◆ Task description ◆
Each line below that contains "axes" should be counted; give the total alone.
====================
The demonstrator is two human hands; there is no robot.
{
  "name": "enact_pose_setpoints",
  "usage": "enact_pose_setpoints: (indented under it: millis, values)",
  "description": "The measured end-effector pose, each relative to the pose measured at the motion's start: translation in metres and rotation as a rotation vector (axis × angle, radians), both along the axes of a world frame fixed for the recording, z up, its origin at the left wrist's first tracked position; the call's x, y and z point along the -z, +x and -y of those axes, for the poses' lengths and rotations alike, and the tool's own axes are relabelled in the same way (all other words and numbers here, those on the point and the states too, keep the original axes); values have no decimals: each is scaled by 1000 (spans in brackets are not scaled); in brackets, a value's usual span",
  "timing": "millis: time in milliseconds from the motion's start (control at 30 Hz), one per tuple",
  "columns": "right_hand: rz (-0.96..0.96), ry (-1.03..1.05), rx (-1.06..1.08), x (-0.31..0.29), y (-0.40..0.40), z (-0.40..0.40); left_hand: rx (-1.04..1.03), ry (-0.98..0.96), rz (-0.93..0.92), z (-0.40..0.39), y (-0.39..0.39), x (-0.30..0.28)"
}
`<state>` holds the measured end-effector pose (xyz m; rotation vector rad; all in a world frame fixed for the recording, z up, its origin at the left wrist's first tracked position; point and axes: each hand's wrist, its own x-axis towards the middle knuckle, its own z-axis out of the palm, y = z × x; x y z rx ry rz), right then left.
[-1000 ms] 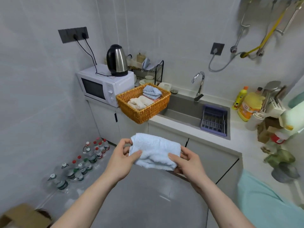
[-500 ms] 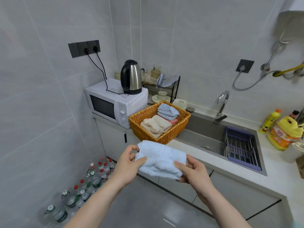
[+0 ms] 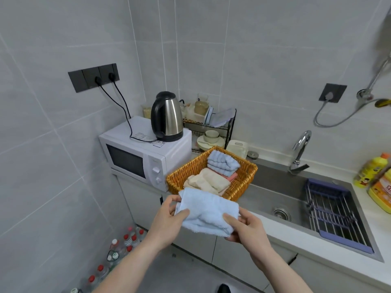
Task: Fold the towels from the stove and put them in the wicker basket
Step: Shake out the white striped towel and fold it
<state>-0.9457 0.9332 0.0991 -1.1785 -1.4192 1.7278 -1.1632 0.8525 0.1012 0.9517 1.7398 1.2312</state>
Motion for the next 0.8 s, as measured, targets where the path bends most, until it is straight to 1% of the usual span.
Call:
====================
◆ Answer box ◆
2